7.4. Hadoop alternatives¶
- Large data storage alternatives (to HDFS):
- CEPH: a distributed storage system that stores all file information on a distributed NameNode, while HDFS uses the memory of a single NameNode to store file information (name, size, location, etc).
- ZFS: By Sun (now Oracle), it is a file system with built-in replication, low overhead, and built-in indexing for searching.
- GFS: Google File System, the inspiration for HDFS.
- Large database alternatives (to HBase):
- Cassandra: the closest to HBase. it is a “Big Table/Dynamo hybrid”.
- HyperTable: a clone of Big Table.

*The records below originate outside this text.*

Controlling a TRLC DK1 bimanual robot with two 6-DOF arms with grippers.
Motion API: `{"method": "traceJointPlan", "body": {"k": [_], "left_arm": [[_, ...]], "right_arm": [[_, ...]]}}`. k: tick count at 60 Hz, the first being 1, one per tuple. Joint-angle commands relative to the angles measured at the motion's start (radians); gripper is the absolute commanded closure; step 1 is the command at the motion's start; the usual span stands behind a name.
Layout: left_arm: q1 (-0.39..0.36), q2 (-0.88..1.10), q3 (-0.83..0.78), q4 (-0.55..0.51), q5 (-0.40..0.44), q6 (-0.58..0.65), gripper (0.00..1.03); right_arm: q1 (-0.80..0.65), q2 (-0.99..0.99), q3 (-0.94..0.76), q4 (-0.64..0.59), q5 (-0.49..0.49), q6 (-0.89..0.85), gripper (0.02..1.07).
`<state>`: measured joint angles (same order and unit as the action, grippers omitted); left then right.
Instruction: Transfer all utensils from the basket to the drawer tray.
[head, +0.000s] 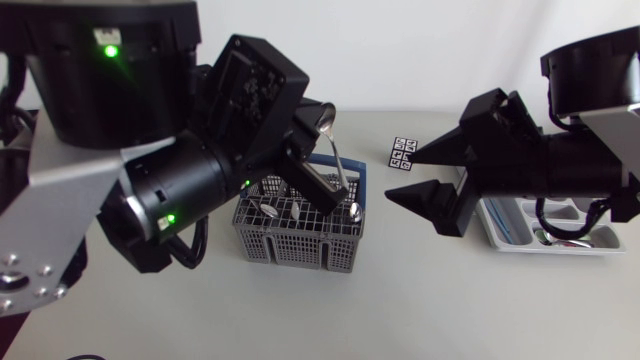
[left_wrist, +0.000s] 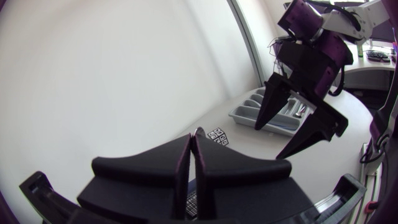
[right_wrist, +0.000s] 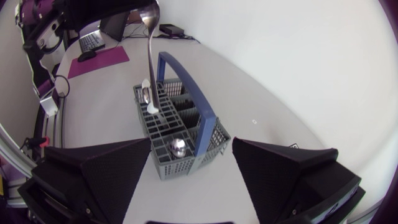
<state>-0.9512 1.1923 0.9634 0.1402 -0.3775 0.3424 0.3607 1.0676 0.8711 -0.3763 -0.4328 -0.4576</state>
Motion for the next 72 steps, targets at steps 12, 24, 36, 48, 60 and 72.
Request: {"method": "traceJointPlan", "body": {"k": [12, 24, 36, 48, 60, 72], "left_arm": [[0.02, 0.082, 0.135, -0.105, 0.075, -0.143, 0.99], [0.057, 0.104, 0.155, -0.137, 0.126, -0.184, 0.99], [0.092, 0.121, 0.175, -0.16, 0.177, -0.22, 0.99], [0.103, 0.132, 0.173, -0.165, 0.219, -0.238, 0.99], [0.137, 0.133, 0.172, -0.175, 0.282, -0.256, 0.93], [0.138, 0.136, 0.189, -0.192, 0.308, -0.255, 0.81]], "right_arm": [[0.165, 0.084, 0.089, 0.097, 0.141, 0.191, 0.3], [0.178, 0.12, 0.115, 0.142, 0.143, 0.224, 0.56], [0.198, 0.147, 0.117, 0.159, 0.154, 0.227, 0.84], [0.205, 0.153, 0.098, 0.188, 0.146, 0.227, 0.97], [0.202, 0.163, 0.086, 0.192, 0.112, 0.223, 1.01], [0.215, 0.166, 0.06, 0.171, 0.092, 0.206, 1.01]]}}
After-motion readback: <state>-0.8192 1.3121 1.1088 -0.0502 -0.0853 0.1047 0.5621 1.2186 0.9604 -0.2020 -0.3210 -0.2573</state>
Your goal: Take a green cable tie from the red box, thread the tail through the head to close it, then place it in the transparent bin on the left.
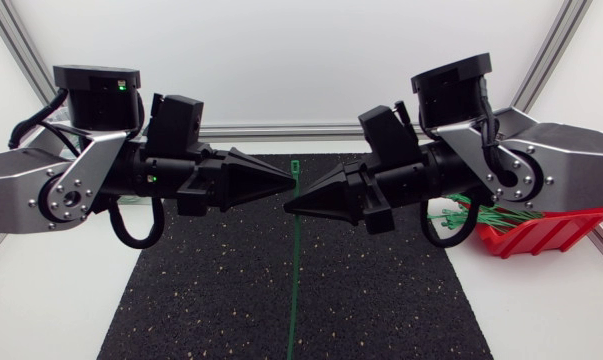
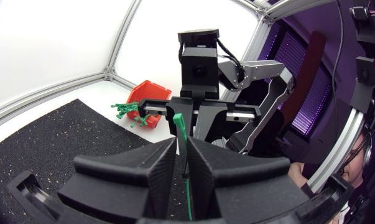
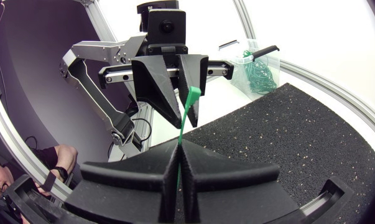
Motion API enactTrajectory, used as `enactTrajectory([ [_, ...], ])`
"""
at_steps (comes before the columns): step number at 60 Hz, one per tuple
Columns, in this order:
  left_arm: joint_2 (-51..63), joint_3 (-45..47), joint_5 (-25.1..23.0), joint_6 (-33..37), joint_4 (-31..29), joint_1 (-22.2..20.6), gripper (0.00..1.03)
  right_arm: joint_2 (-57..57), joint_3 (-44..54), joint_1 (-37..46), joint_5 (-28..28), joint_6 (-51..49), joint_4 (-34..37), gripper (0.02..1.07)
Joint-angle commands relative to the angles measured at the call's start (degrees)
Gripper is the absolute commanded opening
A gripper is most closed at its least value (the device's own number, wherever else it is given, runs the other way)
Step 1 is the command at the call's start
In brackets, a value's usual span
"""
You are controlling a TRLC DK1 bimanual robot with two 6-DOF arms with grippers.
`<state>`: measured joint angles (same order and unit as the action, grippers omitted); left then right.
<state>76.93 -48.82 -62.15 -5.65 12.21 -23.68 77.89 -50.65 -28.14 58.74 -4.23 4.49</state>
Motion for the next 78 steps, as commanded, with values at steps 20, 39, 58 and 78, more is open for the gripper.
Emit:
enactTrajectory([
  [20, -0.2, 0.39, -0.52, -1.38, 0.89, -0.22, 0.14, 1.21, 1.0, -0.69, 0.41, 1.24, -0.62, 0.08],
  [39, -0.37, 0.92, 0.19, -1.29, 1.33, -0.75, 0.04, 1.39, 1.08, -0.95, 0.32, 1.24, -0.8, 0.08],
  [58, -0.64, 1.09, 0.54, -1.38, 1.33, -1.28, 0.04, 3.06, 1.08, -2.27, -0.47, 1.24, -1.42, 0.08],
  [78, -0.55, 0.65, 0.71, -1.47, 0.45, 1.71, 0.04, 0.86, 3.02, -1.13, -0.47, 0.71, -4.14, 0.33],
])
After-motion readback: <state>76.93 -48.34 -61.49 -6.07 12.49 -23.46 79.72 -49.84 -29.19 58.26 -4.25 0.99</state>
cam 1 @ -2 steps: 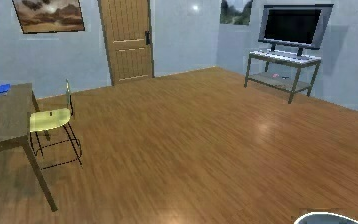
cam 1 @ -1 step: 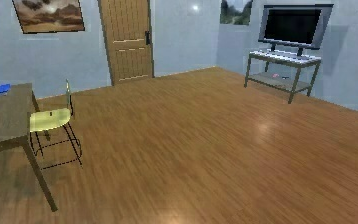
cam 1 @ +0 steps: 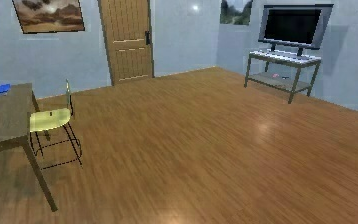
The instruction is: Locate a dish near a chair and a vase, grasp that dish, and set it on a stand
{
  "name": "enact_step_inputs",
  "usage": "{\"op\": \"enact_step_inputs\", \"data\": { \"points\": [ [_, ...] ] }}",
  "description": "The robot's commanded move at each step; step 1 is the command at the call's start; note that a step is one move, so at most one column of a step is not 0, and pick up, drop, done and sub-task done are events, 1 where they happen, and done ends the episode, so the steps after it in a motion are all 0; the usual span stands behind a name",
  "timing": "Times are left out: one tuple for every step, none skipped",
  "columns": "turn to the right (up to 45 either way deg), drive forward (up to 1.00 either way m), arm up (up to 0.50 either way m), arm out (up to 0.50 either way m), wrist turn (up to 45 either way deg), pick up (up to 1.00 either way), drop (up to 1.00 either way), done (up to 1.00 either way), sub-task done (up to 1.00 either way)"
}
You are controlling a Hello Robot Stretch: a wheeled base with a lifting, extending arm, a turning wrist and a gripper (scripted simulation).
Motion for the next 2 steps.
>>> {"op": "enact_step_inputs", "data": {
  "points": [
    [18.0, 0.0, 0.0, 0.0, 0.0, 0.0, 0.0, 0.0, 0.0],
    [0.0, 1.0, 0.0, 0.0, 0.0, 0.0, 0.0, 0.0, 0.0]
  ]
}}
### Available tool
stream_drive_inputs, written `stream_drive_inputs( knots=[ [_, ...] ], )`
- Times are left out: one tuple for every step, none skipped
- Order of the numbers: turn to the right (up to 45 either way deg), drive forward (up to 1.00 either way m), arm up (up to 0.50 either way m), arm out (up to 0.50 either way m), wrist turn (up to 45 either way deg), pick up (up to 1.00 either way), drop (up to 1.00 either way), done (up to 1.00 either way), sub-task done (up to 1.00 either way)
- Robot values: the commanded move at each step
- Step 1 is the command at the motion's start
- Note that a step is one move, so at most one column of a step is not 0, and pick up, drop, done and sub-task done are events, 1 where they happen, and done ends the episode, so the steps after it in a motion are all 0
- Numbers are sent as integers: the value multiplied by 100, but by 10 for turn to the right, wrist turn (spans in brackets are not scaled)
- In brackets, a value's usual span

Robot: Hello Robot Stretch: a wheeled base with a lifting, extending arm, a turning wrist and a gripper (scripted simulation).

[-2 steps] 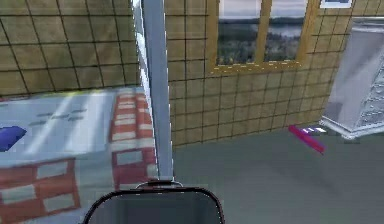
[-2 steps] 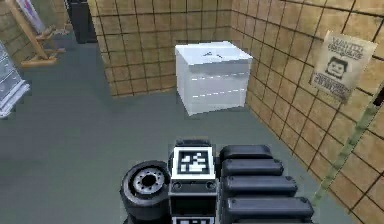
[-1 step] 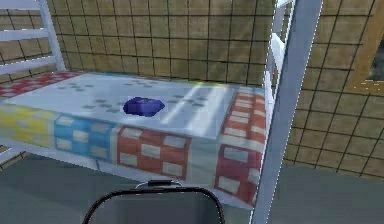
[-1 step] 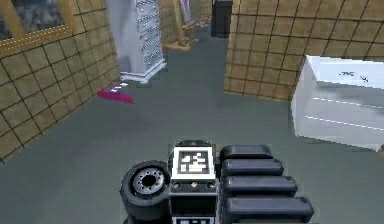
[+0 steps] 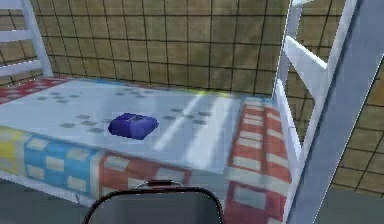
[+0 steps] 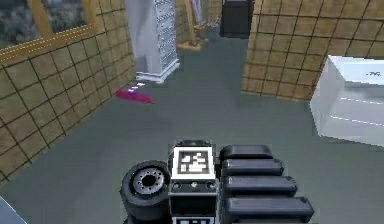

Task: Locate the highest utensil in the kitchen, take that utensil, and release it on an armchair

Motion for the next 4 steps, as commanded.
stream_drive_inputs(
  knots=[
    [-450,0,0,0,0,0,0,0,0],
    [-420,0,0,0,0,0,0,0,0],
    [0,60,0,0,0,0,0,0,0],
    [270,0,0,0,0,0,0,0,0]
  ],
)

It is 10 times faster than HBase.
- MongoDB: a document-oriented database written in C++.
- Vertica: a column-oriented database that supports SQL.
- CloudTran: a transaction manager for cloud databases.
- Spire: a distributed database.
- Large data processing alternatives (to MapReduce):
- JavaSpaces: it is a giant hash map container.
- GridGain: a distributed computing platform.
- Terracotta: a distributed cache.
8. Hadoop Distributed File System (HDFS)¶
- Problem 1: data is too big to fit on a single machine. HDFS solution: stores data on multiple machines that look like a unified file system to the user.
- Problem 2: high-end hardware is expensive. HDFS solution: uses commodity hardware.
- Problem 3: commodity hardware fails more often. HDFS solution: the software (Hadoop) handles hardware failures and recovers properly by taking corrective actions.
- Problem 4: hardware failures may lead to data loss. HDFS solution: data is replicated across multiple machines (default is 3 times).
- Problem 5: distributed node coordination is hard. HDFS solution: a ‘daemon’ running on each machine to manage storage for that machine. These daemons will talk to each other to exchange data. There is also a master NameNode that manages computation and storage across the cluster.
8.1. HDFS Architecture¶
- In an HDFS cluster, there is ONE master node and many worker nodes. The master node is called the Name Node (NN) and the workers are called Data Nodes (DN). Data nodes actually store the data. They are the workhorses.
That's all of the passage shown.